Causal Discovery in Multivariate Extremes via Tail Asymmetry

TL;DR

This paper introduces a novel causal discovery method for multivariate extremes using tail asymmetry, enabling scalable and interpretable structure learning in heavy-tailed systems.

Contribution

It proposes S3ME, a two-stage framework leveraging tail asymmetry for causal inference, with theoretical guarantees and practical validation on real data.

Findings

S3ME effectively recovers causal structures in simulated data.

The method demonstrates robustness to latent confounding.

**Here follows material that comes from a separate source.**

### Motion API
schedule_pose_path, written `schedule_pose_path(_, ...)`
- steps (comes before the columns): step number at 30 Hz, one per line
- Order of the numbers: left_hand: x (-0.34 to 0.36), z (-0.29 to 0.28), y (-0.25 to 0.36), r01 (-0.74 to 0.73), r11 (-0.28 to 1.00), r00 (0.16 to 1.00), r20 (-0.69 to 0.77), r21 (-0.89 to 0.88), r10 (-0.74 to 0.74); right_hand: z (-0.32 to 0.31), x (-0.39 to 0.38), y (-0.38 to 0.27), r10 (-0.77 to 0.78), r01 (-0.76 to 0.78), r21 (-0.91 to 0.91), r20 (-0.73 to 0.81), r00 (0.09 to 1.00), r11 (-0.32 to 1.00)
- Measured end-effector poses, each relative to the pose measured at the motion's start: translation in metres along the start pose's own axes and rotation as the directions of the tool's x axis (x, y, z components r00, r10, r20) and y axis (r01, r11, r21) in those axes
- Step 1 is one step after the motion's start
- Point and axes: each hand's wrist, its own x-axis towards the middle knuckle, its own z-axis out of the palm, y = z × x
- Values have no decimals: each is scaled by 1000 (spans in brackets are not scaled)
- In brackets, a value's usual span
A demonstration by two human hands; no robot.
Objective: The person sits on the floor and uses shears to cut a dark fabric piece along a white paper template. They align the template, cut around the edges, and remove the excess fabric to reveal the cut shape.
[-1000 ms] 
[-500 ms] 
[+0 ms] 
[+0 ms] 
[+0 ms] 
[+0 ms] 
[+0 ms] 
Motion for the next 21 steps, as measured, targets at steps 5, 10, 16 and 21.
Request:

Applications reveal interpretable propagation patterns in real-world data.

Abstract

Causal discovery in multivariate extremes is challenging because extreme observations are sparse, dependent, and often affected by latent common shocks. Existing approaches focus on undirected extremal dependence, require prior graph restriction, and do not scale beyond small systems. We introduce tail-induced asymmetry as a principle for causal directionality in heavy-tailed systems, where extreme events propagate asymmetrically so that forward tail prediction is systematically easier than backward prediction. We show that this asymmetry yields identifiable causal direction under a canonical max-linear model and provides a basis for score-based structure learning in the tail regime. Building on this, we propose Sparse Structure diScovery in Multivariate Extremes (S3ME), a two-stage data-driven framework for causal discovery. The first stage performs proxy-adjusted penalized neighbourhood selection to recover a sparse candidate skeleton under latent confounding. The second stage orients edges by minimizing tail prediction risk based on max-linear envelope models, exploiting directional asymmetry. We establish high-dimensional guarantees for skeleton screening and consistency of the score-based estimator under population separation conditions. Simulations demonstrate robustness to latent confounding and favourable scaling relative to existing extremal methods. Applications to river network data and financial tail-risk networks show that the approach recovers sparse, interpretable propagation structures without prespecified graph structure.